Countable Athletically Related Activities. A countable athletically related activity is defined as any required activity with an athletics purpose involving student-athletes and held at the direction of or supervised by one or more members of an institution’s coaching staff (including strength and conditioning coaches). Some examples of countable athletically related activities include:
a. Practice / walk-throughs,
c. Required weight-training and conditioning activities held at the direction of or supervised by an institutional staff member;
d. Participation in a physical-fitness class not listed in the UM’s catalogue and open to all students and
that is conducted by a member of the athletics staff;
e. In sports other than football, participation outside the institution's declared playing season in individual skill-related instructional activities with a member of the coaching staff.
f. Film or videotape reviews of athletics practices or contests required, supervised or monitored by institutional staff members;
g. Required participation in camps, clinics or workshops;
h. Meetings initiated by coaches or other institutional staff members on athletically related matters;
i. Individual workouts required or supervised by a member of the coaching staff except as permitted under the safety exception;
j. On-court or on-field activities called by any member or members of a team and confined primarily to members of that team that are considered as requisite for participation in that sport (e.g., captain's practices);
k. Visiting a competition site in the sports of cross country and golf.
Non-countable Athletically Related Activities. The following are considered non-countable athletically related activities and are not counted in the weekly or daily time limitations:
a. Training-table or competition-related meals;
b. Physical rehabilitation;
c. Dressing, showering or taping;
d. Athletics department academic study hall or tutoring sessions;
e. Meetings with coaches on non-athletics matters;
f. Travel to and from practice and competition;
g. Visiting the competition site in sports other than cross country, golf and skiing;
h. Medical examinations or treatments;
i. Fund-raising activities;
j. Recruiting activities (e.g., serving as a student host for prospective student-athletes during official visits);
k. Public relations activities related to the student-athlete's sport (e.g., media days);
l. Participation in regular physical education classes, with or without credit, that are listed in the institution's catalog and open to all students;
m. Voluntary individual workouts, provided these workouts are not required or supervised by coaching staff members, except that such activities may be monitored for safety purposes or conducted by the institution's strength and conditioning personnel who have department wide duties.

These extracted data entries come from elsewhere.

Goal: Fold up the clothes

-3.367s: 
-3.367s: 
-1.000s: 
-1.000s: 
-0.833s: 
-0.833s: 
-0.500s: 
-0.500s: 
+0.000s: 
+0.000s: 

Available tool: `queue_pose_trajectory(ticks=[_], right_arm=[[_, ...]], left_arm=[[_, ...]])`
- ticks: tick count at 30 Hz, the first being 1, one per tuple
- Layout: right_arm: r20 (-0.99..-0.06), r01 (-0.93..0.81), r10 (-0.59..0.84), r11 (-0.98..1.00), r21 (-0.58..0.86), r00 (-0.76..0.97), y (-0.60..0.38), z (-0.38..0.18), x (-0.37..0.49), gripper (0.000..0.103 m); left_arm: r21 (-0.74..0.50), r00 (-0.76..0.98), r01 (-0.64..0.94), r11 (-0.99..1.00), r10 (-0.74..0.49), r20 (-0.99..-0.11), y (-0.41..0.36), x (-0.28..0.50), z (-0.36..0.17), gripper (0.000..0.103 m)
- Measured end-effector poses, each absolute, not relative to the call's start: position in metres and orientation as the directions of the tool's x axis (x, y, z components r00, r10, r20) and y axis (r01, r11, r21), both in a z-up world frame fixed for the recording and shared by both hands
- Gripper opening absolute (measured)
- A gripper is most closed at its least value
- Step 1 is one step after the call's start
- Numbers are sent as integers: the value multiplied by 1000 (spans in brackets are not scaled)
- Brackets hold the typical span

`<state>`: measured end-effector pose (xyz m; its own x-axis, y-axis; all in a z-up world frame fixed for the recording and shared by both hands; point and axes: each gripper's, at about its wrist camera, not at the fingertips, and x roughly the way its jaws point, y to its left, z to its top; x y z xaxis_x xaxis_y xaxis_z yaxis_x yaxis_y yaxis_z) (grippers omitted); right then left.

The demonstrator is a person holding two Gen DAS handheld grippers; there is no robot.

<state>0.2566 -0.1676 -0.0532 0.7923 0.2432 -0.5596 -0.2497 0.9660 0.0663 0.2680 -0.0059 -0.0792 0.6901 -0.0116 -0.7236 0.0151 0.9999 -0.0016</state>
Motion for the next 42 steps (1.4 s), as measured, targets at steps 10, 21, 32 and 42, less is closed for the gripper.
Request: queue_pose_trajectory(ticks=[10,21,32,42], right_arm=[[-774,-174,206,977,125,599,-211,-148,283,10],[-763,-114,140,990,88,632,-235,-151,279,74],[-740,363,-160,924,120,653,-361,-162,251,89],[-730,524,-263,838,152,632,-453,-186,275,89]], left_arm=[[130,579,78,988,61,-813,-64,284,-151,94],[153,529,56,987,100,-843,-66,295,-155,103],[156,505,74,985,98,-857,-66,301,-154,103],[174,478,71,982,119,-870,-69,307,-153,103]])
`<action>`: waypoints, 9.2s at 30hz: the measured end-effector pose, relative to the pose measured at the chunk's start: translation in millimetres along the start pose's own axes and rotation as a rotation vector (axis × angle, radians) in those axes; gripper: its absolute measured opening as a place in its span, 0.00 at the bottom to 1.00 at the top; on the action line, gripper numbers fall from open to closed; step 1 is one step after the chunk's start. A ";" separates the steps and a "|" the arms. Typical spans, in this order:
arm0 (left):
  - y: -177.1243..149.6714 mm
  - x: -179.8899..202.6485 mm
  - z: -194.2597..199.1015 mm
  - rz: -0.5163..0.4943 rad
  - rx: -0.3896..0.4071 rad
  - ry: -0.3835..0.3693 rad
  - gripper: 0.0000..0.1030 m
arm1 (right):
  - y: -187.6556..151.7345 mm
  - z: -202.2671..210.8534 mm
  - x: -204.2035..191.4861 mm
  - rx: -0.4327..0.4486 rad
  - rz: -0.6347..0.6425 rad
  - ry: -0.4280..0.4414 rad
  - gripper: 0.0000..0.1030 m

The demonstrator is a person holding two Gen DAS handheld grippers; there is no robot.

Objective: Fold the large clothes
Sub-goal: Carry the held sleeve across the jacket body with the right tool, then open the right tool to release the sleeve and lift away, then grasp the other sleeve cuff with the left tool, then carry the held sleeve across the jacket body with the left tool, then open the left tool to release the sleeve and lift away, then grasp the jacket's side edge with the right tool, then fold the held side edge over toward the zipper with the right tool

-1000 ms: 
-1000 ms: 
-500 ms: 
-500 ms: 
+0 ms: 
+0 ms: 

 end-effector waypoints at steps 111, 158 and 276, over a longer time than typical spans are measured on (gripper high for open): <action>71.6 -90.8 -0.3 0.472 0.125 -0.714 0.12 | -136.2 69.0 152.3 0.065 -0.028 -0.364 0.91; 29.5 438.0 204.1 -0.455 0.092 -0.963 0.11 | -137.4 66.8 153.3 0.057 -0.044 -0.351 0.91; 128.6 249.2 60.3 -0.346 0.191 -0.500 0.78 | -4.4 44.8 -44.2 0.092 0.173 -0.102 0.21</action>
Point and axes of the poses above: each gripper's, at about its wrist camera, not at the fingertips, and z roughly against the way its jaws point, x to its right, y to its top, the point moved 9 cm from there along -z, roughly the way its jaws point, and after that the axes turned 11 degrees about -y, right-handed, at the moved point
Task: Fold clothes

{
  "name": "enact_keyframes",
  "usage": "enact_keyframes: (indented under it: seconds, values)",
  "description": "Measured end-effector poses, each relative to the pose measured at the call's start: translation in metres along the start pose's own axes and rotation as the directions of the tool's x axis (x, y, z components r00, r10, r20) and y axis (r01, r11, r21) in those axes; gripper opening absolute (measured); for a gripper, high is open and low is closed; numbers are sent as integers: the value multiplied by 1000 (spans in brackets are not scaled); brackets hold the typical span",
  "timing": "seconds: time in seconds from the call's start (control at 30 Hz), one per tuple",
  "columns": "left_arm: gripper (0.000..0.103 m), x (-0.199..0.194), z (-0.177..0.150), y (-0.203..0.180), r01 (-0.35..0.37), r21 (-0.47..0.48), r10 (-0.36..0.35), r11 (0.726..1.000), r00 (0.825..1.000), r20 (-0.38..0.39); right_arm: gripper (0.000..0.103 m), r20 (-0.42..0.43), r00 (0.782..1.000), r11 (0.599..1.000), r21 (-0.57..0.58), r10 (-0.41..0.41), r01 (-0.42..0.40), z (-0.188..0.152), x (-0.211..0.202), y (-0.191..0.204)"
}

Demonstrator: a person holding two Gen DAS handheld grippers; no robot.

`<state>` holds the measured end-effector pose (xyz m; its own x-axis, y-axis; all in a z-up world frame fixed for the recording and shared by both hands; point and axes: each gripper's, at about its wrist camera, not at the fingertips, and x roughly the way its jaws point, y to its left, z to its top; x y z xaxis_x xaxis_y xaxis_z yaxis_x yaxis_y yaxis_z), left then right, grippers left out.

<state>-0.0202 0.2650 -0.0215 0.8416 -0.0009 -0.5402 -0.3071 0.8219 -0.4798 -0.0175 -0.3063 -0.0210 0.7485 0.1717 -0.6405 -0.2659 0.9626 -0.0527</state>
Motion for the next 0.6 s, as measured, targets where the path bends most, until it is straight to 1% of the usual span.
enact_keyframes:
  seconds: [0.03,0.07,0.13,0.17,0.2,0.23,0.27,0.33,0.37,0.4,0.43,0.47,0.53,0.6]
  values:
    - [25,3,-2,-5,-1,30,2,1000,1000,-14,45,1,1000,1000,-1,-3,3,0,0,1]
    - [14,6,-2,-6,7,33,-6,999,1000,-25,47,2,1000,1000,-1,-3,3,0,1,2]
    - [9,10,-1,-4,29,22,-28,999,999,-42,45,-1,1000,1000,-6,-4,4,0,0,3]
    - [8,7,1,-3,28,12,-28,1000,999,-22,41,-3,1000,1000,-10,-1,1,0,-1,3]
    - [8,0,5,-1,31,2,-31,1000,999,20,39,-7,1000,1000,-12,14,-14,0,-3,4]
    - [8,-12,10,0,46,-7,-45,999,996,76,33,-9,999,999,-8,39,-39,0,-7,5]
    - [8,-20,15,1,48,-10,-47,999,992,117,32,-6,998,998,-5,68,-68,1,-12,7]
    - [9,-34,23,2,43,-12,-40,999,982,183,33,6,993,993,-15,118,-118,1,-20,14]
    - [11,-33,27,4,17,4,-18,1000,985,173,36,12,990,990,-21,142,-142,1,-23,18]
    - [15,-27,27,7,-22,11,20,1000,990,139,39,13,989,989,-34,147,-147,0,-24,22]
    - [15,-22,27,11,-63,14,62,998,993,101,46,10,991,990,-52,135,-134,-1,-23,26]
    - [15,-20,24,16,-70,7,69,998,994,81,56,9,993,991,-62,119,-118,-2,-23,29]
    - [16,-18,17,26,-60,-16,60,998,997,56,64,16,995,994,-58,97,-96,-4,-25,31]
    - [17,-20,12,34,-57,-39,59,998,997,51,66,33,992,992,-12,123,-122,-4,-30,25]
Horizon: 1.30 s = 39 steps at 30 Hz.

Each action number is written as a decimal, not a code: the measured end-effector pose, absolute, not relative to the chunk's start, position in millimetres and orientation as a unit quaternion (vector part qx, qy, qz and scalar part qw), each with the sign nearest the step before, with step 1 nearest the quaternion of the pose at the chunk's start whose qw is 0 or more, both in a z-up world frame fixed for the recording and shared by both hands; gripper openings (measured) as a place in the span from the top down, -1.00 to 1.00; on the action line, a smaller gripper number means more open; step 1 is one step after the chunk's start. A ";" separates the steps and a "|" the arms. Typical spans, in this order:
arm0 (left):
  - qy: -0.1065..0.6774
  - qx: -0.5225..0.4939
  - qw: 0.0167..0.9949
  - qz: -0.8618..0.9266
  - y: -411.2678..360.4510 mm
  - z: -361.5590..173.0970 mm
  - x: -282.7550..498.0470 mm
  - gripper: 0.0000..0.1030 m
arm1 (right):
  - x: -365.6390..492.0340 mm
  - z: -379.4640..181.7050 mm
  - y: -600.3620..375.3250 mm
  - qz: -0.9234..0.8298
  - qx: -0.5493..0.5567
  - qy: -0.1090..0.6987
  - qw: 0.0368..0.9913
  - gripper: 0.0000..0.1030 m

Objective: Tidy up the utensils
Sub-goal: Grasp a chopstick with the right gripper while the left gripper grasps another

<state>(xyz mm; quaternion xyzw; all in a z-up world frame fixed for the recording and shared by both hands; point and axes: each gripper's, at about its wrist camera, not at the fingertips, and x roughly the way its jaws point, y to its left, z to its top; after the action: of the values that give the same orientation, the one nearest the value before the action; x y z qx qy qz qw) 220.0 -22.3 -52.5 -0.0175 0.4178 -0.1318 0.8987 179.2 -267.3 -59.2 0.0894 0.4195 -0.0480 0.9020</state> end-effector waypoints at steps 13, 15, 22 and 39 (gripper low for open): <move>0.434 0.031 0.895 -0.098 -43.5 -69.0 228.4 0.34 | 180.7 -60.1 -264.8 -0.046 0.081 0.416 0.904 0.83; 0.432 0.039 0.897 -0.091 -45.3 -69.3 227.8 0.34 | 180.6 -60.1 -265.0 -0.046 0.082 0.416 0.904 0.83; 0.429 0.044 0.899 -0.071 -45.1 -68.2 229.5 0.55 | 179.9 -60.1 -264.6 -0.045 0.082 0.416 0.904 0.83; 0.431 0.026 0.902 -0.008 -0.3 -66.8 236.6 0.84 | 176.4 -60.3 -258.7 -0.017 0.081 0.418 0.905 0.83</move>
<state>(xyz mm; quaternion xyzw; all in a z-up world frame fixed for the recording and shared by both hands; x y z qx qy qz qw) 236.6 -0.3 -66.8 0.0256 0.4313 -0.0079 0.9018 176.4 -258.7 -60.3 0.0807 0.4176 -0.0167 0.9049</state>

n. Individual consultation with a coaching staff member initiated voluntarily by a student-athlete, provided the coach and the student-athlete do not engage in athletically related activities;
o. The provision of videotapes to a student-athlete by an institution's coach that include a personalized message and athletically related information (e.g., discussion of plays, general workout programs, lectures on strategy related to the sport), provided the viewing of the videotape by the student-athlete is voluntary;
p. Use of an institution's athletics facilities (which may be reserved) during the academic year or summer by student-athletes, provided the activities are not supervised by or held at the direction of any member of an institution's coaching staff.